**Problem statement**
In the entries that follow, how many lines hold the string "camera"? Give only that number.

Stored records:
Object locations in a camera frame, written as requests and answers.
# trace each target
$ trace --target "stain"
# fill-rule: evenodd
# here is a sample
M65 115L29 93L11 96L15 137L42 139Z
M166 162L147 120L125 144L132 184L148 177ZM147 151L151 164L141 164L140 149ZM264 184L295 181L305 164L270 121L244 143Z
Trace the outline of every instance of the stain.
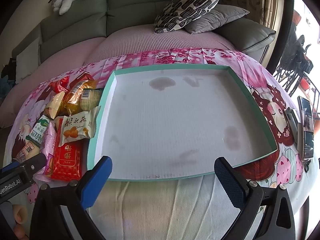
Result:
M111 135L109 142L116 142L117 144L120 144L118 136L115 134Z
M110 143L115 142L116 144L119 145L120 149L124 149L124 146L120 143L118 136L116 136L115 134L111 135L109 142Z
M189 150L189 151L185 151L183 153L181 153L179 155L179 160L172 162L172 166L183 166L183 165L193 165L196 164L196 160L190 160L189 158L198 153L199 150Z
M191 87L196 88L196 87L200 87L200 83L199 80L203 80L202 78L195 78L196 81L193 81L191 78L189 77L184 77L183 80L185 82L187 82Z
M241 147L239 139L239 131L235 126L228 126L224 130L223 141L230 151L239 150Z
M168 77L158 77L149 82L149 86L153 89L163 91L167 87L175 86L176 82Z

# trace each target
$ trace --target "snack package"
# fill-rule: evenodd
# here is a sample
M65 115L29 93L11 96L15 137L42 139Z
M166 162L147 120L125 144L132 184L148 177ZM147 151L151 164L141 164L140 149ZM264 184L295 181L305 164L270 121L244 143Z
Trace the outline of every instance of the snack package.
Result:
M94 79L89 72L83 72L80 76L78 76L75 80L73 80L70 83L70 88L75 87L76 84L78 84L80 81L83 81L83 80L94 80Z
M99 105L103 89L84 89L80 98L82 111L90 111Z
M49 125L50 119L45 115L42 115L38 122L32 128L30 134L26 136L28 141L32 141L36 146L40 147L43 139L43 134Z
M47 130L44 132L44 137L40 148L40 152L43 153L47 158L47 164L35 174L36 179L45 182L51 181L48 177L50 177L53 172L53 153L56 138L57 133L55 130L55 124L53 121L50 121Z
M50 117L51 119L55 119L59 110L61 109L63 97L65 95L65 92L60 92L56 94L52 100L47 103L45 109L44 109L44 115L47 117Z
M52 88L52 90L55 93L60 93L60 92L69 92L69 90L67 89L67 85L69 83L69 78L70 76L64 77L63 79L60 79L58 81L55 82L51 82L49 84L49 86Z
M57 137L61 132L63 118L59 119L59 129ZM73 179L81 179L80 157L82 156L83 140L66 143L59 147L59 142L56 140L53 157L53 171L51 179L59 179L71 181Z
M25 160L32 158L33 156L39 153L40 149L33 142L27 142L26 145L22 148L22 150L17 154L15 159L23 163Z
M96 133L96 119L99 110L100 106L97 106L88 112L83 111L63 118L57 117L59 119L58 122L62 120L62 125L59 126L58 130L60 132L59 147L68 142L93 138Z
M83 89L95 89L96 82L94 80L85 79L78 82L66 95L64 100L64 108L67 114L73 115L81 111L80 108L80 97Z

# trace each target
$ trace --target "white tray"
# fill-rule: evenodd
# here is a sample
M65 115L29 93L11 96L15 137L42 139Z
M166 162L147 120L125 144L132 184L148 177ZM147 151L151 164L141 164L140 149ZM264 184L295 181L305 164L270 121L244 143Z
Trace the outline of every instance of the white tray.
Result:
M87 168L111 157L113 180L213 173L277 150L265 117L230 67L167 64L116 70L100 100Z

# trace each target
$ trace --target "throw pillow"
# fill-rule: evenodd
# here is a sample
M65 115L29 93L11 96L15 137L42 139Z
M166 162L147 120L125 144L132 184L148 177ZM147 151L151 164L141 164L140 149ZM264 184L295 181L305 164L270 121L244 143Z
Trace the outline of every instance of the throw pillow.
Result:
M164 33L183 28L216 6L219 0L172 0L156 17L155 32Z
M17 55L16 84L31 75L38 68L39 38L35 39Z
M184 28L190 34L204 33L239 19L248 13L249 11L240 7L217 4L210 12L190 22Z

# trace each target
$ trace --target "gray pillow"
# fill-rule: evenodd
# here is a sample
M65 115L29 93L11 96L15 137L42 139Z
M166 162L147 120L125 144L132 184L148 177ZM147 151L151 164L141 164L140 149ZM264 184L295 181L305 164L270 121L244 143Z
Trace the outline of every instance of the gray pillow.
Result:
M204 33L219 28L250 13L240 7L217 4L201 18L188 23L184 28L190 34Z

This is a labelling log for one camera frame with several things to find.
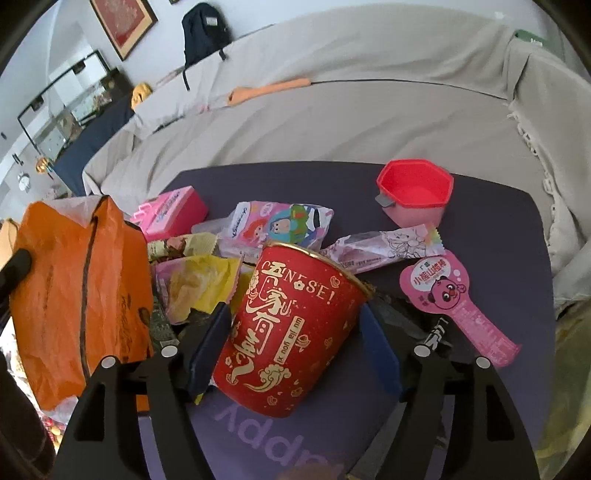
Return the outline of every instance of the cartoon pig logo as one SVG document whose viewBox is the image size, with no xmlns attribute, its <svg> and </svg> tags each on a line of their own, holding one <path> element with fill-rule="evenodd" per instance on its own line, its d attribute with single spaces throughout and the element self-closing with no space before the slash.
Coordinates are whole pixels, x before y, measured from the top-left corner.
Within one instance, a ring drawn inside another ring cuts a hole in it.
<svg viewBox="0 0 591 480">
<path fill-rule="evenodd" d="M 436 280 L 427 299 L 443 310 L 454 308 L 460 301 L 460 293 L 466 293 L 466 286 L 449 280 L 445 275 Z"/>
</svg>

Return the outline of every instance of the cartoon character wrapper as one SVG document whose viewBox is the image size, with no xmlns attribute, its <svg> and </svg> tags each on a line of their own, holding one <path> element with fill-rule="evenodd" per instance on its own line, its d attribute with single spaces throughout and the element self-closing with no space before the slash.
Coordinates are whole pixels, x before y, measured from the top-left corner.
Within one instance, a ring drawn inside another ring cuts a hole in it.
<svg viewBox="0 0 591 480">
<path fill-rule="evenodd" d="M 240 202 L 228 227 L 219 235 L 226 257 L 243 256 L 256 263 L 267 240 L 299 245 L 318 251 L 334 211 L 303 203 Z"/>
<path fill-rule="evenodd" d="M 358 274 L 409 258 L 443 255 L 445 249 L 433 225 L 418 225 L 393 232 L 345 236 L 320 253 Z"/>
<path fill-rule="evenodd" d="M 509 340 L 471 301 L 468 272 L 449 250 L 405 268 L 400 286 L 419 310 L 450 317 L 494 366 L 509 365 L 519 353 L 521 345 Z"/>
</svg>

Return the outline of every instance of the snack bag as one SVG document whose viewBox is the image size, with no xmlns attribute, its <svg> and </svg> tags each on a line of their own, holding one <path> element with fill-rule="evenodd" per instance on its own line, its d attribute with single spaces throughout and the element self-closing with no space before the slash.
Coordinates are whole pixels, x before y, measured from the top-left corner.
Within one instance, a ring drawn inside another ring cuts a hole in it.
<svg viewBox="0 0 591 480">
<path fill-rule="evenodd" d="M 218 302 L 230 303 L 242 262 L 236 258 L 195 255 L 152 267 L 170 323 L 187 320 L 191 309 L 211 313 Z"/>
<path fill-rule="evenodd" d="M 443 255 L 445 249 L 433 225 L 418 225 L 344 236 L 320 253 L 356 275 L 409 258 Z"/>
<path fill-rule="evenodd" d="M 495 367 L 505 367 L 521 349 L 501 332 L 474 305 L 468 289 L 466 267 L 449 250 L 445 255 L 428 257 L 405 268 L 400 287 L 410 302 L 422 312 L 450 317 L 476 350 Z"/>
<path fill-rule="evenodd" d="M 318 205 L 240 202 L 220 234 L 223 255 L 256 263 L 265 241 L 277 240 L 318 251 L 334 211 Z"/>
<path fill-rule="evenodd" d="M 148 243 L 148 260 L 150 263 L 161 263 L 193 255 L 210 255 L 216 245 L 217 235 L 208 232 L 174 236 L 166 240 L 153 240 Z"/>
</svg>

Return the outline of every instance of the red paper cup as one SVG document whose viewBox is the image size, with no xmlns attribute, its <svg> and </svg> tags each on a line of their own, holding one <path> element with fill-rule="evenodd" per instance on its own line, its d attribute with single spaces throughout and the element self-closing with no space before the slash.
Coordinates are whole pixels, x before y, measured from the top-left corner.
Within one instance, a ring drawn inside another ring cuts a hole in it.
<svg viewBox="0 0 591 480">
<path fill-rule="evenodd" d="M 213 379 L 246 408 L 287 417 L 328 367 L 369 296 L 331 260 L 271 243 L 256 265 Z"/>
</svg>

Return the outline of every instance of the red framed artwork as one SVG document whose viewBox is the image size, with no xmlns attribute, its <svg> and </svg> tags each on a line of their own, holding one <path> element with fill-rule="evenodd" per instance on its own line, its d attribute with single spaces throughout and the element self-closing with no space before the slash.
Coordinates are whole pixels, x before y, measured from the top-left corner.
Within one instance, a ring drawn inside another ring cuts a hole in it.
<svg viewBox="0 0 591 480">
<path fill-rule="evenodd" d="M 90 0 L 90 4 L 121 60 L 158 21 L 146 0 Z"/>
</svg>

**Answer section**
2